# UPDATE-ADOPTED. CALIF. 15 year old Golden in Shelter!!



## Karen519 (Aug 21, 2006)

Praying that this sweet 15 year old Golden gets a home for Valentine's Day!!

County of Los Angeles Department of Animal Care and Control-Our Animals-Our Animals Search Detail1

https://www.facebook.com/photo.php?...805.1073741828.100001279618851&type=1&theater

SENIOR ALERT DOWNEY POUND CALI
My name is Boy and I'm an approximately 15 year old male golden retr. I am not yet neutered. I have been at the Downey Animal Care Center since February 12, 2014. I will be available on February 16, 2014. You can visit me at my temporary home at D620.
562-658-2085
County of Los Angeles Department of Animal Care and Control-Our Animals-Our Animals Search Detail1 — with Victoria Lynn Apodaca, Alexandria Naumovska, Jax Malta, Wendy Baker and Cynthia Rose in California.

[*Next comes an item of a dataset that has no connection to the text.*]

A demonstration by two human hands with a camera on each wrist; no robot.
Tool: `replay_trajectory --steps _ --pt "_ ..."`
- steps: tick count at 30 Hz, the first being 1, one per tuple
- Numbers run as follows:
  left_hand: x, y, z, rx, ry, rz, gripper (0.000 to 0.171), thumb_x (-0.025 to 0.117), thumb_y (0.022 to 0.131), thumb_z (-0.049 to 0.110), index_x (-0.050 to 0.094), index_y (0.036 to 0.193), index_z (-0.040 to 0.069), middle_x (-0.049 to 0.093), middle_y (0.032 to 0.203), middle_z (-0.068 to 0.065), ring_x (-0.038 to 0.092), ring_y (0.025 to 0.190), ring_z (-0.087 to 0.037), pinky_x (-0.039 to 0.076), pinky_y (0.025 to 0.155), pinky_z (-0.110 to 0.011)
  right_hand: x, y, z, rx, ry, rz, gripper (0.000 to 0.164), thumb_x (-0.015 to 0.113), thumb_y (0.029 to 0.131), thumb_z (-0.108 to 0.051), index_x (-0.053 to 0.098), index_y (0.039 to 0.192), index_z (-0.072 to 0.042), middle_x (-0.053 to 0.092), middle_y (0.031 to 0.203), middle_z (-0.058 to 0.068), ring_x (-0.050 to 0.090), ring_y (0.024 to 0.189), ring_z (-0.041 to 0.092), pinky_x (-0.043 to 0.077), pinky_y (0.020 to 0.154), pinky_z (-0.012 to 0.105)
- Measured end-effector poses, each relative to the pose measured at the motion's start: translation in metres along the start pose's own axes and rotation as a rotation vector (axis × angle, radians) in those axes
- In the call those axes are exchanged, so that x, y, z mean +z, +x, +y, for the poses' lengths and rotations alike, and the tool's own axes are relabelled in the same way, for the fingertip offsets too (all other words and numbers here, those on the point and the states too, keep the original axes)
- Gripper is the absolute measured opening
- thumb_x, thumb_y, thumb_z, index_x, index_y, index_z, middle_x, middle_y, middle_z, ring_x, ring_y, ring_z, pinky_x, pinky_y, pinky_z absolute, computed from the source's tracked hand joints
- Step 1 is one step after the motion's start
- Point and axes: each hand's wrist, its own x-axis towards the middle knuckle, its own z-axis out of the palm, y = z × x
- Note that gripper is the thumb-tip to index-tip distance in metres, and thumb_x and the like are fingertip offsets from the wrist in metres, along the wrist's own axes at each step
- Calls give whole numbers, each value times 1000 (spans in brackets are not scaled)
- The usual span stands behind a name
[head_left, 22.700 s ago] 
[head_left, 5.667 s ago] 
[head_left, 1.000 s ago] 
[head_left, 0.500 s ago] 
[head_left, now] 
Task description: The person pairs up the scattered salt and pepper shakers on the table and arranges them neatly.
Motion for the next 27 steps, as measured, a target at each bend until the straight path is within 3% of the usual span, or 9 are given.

***I just emld. the Golden Ret. Club of Los Angeles and Forever Friends - praying they save him!!*


----------



## CAROLINA MOM (May 12, 2009)

This might be an option for this dog-I found a Rescue that takes in Senior dogs. They are located in Fresno, CA.

Senior Dog Rescue

Here is a list of Groups in CA that cares for Senior Dogs-

http://www.srdogs.com/Pages/agencies.sr.html


----------



## Karen519 (Aug 21, 2006)

*Sandy*

Sandy

Thanks I will try them.

Golden Ret. Club of Los Angeles sent a volunteer to see him and they said he's a cocker mix, doesn't look like that to me, so they can't take him!

**I emld. the Elder Paws Senior Dog Rescue for him.


----------



## CAROLINA MOM (May 12, 2009)

Sorry to hear this, he does look like a mix, but from the picture, it's hard to say what it is.


----------



## Karen519 (Aug 21, 2006)

*Yeh!!!*

Yeh!!!!


Just saw on Facebook, that Katie Kingsley adopted this sweet dog!!

https://www.facebook.com/photo.php?...5894514.122771.100001279618851&type=1&theater


----------



## Lilliam (Apr 28, 2010)

SO GOOD TO HEAR!!!!!

May there be a special place in Hell for anyone who dumps a senior like this at a dog pound.


----------



## CAROLINA MOM (May 12, 2009)

Karen519 said:


> Yeh!!!!
> 
> 
> Just saw on Facebook, that Katie Kingsley adopted this sweet dog!!
> ...



Great news, thank you Karen for posting this update.

I'll update the thread title.


----------